Coating the canvas in vivid swathes of colour, Patterson draws upon the influence of post-war Abstract Expressionists with equal parts sincerity and self-reflexive irony. Despite their abstraction, he sees these works as suffused with subject matter, part of a whole alongside his figurative works. ‘Great figurative art has always had elements of abstraction. Similarly, my abstract works have a pictorial space that evokes portraiture and landscape,’ says Patterson.
Patterson’s figurative works blend passages of abstract brushstrokes with appropriated imagery from consumer culture and art history. In The French Lesson, Patterson carefully recreated a desaturated, near-monochrome photograph of a model taken from a British advertisement for cars. The woman’s face is partially masked by collaged brushstrokes and fragmented areas that resemble the panels of an antique car, painted in shades of azure borrowed from an image of a vintage blue Bugatti. A sense of cinematic drama shoots through the painting, paying homage to an imagined past through the lens of 1960s Italian cinema and culture: racing through the Italian mountains in a fast car, hair blowing in the wind.

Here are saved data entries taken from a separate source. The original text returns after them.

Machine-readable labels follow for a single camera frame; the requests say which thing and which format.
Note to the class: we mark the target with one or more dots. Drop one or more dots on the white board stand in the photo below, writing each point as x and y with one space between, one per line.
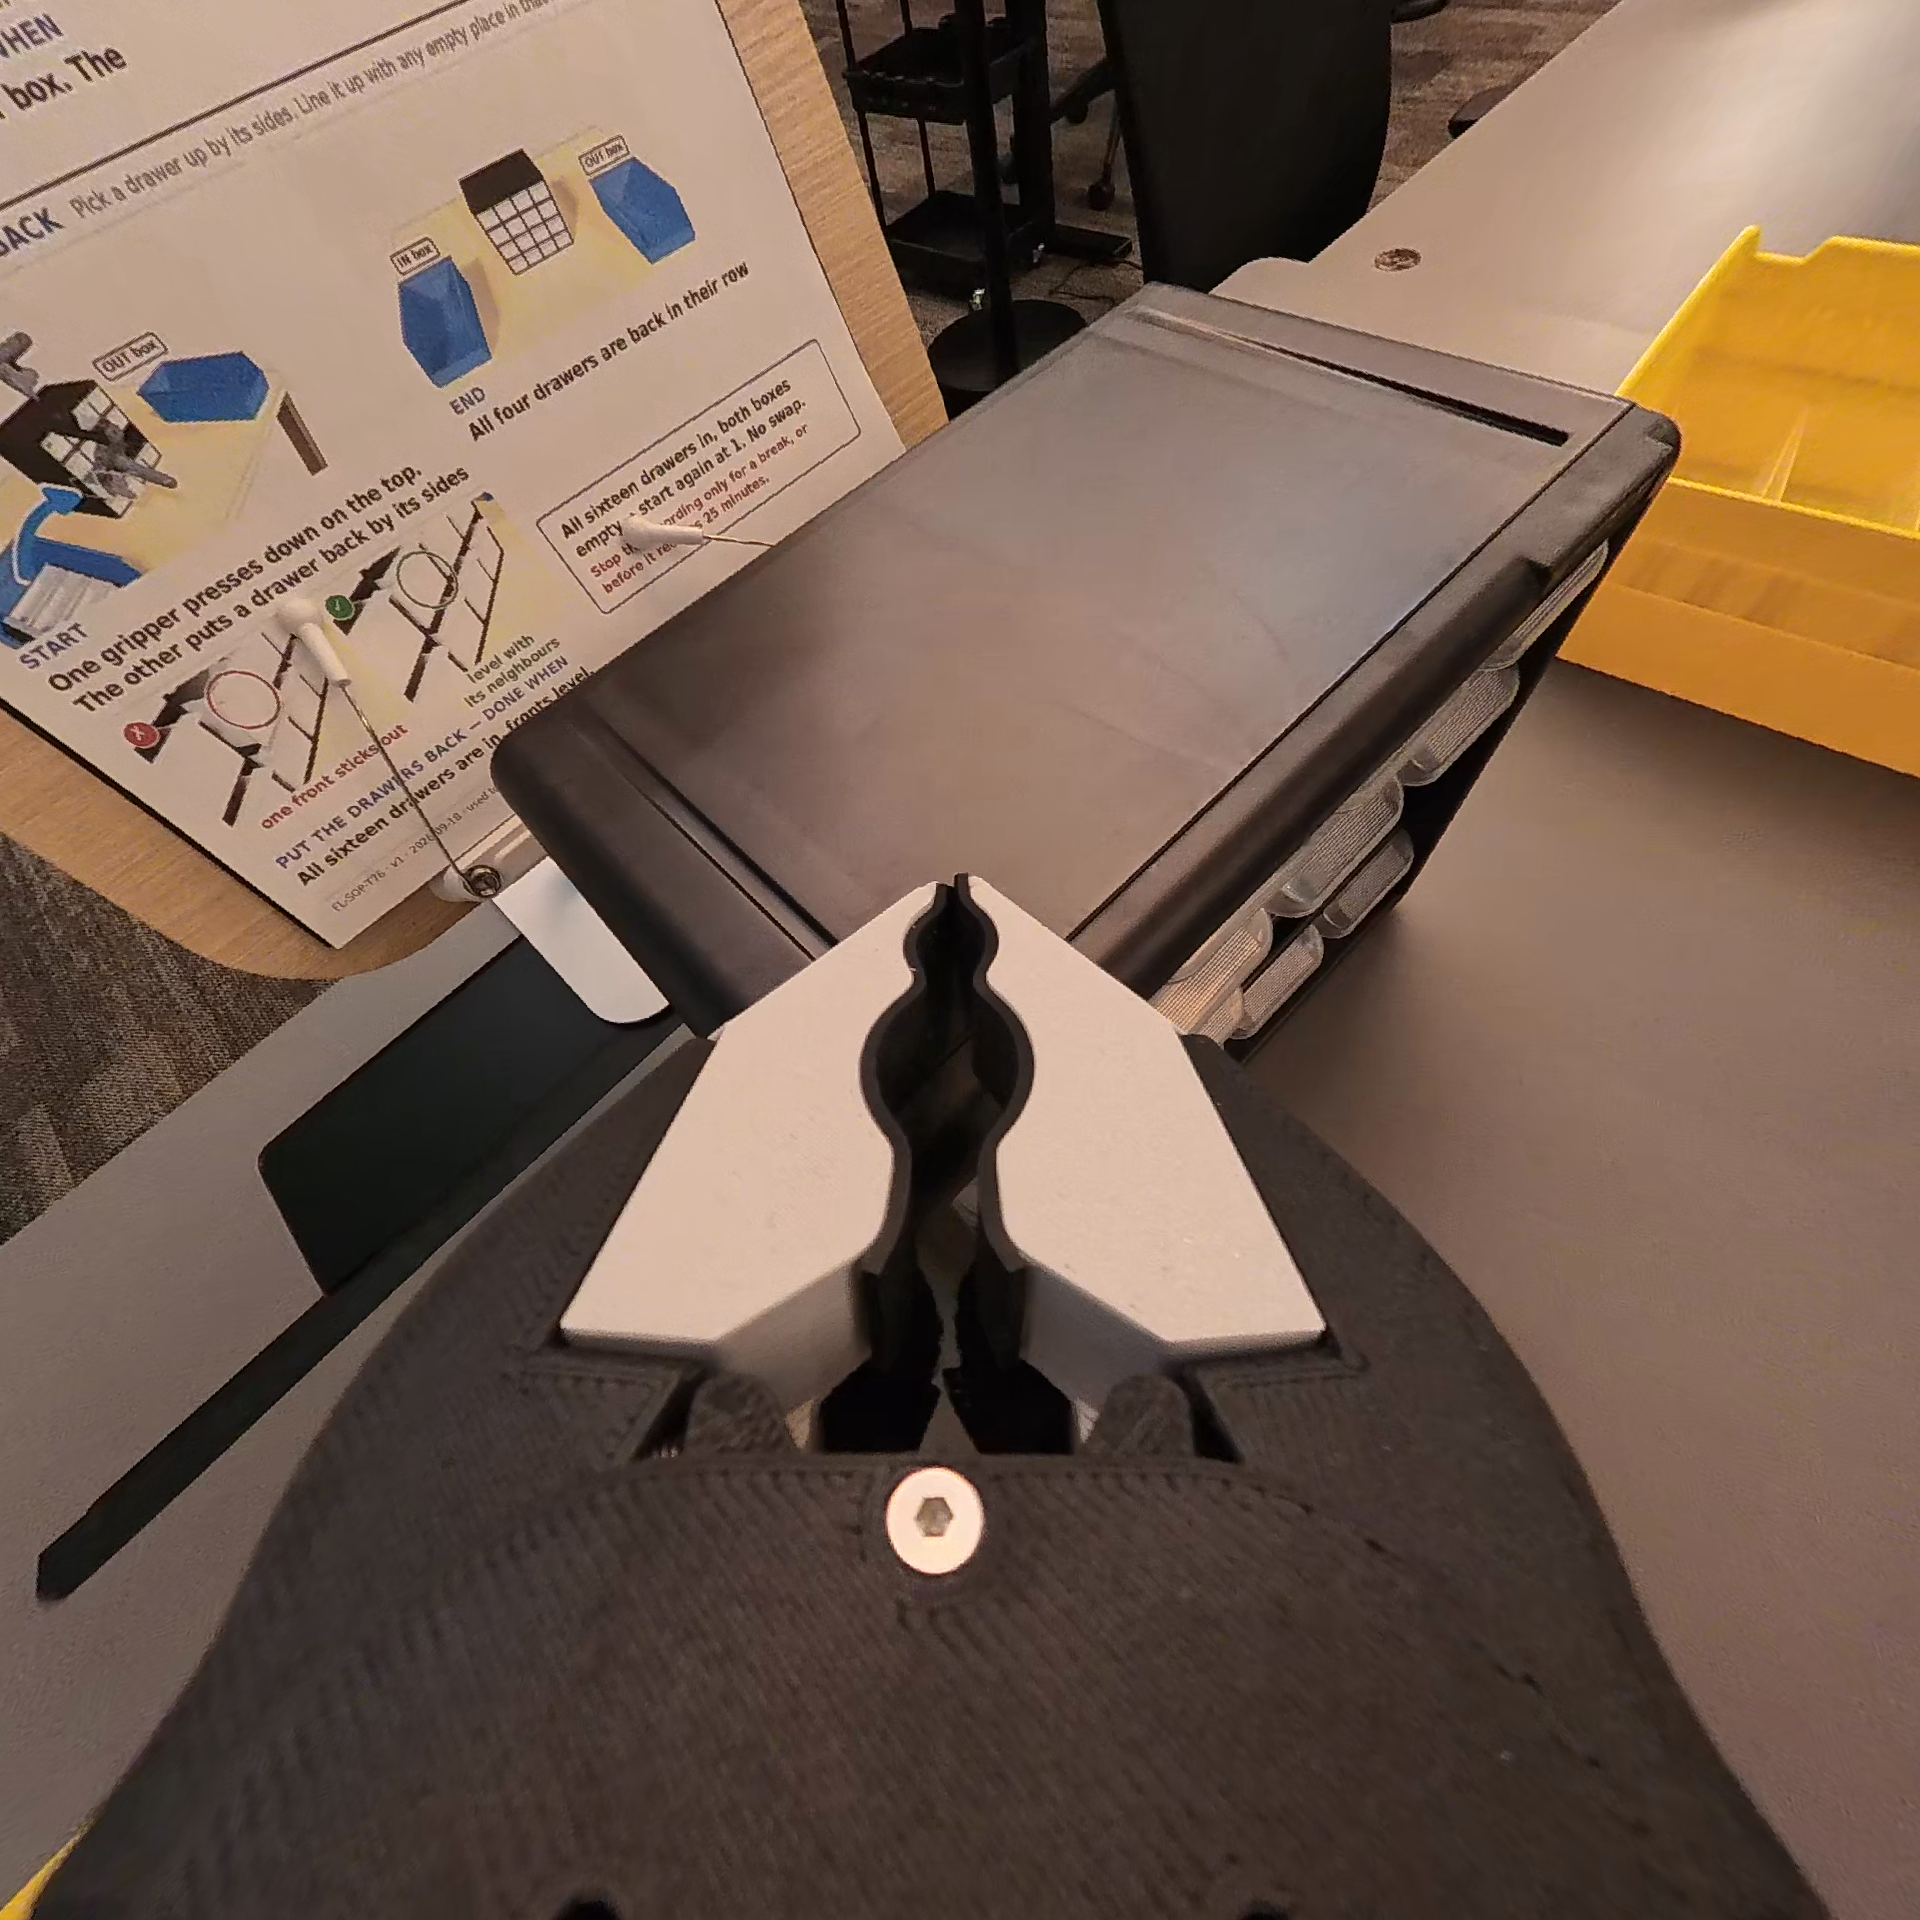
580 946

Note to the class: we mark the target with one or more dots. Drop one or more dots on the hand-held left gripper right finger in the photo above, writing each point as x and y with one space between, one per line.
1152 1171

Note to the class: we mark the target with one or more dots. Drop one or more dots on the printed instruction poster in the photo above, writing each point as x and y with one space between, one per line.
301 452

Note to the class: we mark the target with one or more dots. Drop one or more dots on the black drawer cabinet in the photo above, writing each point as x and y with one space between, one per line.
1049 600

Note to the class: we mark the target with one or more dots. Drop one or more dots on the wooden poster board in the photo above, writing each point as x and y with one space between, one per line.
841 194

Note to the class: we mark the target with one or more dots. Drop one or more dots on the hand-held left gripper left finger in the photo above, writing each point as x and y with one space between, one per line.
747 1171

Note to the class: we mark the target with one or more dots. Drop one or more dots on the black wheeled cart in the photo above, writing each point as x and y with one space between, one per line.
961 135

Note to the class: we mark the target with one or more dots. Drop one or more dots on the black round stand base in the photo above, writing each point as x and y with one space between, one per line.
1002 355

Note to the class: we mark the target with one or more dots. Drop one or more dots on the yellow plastic bin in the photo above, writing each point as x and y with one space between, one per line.
1769 600
29 1891

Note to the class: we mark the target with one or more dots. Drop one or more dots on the set of clear plastic drawers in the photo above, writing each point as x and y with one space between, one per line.
1348 856

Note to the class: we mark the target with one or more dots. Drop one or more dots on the black office chair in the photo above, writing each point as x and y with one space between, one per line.
1246 135

Patterson paints his abstract canvases wet into wet, requiring immense focus over one continuous session. ‘It’s a bit like surgery, I imagine – you get deep into it, and then at a certain point you have to know when to let it go. You have to be alive to what the painting is telling you, to respond and yet to suspend judgement. It uses a different part of the brain,’ the artist notes. In sharp contrast, Patterson realizes the abstract-and-figurative works with exacting precision, working from a smaller maquette over a course of months. With their contradictory combination of painterly abstraction and figurative elements and rich, jewel-toned pigments, they formally recall the work of the English painter Howard Hodgkin (1932–2017).
Richard Patterson (b.1963)
Richard Patterson rose to prominence in the late 1980s with the Young British Artist movement in London, and was included in Damien Hirst’s era-defining Freeze exhibition in 1988. He creates complex, layered multimedia paintings which both reflect and critique contemporary culture, building upon the traditions of twentieth-century European and American art. Patterson lives and works in Dallas, Texas. Recent solo exhibitions include Timothy Taylor, New York, NY (2018, 2017); FLAG Art Foundation, New York, NY (2014); the Goss-Michael Foundation, Dallas, TX (2009). In 2017, Patterson featured in the annual Summer Exhibition at the Royal Academy, London. Patterson’s work was included in the 2018 edition of The Anomie Review of Contemporary British Painting.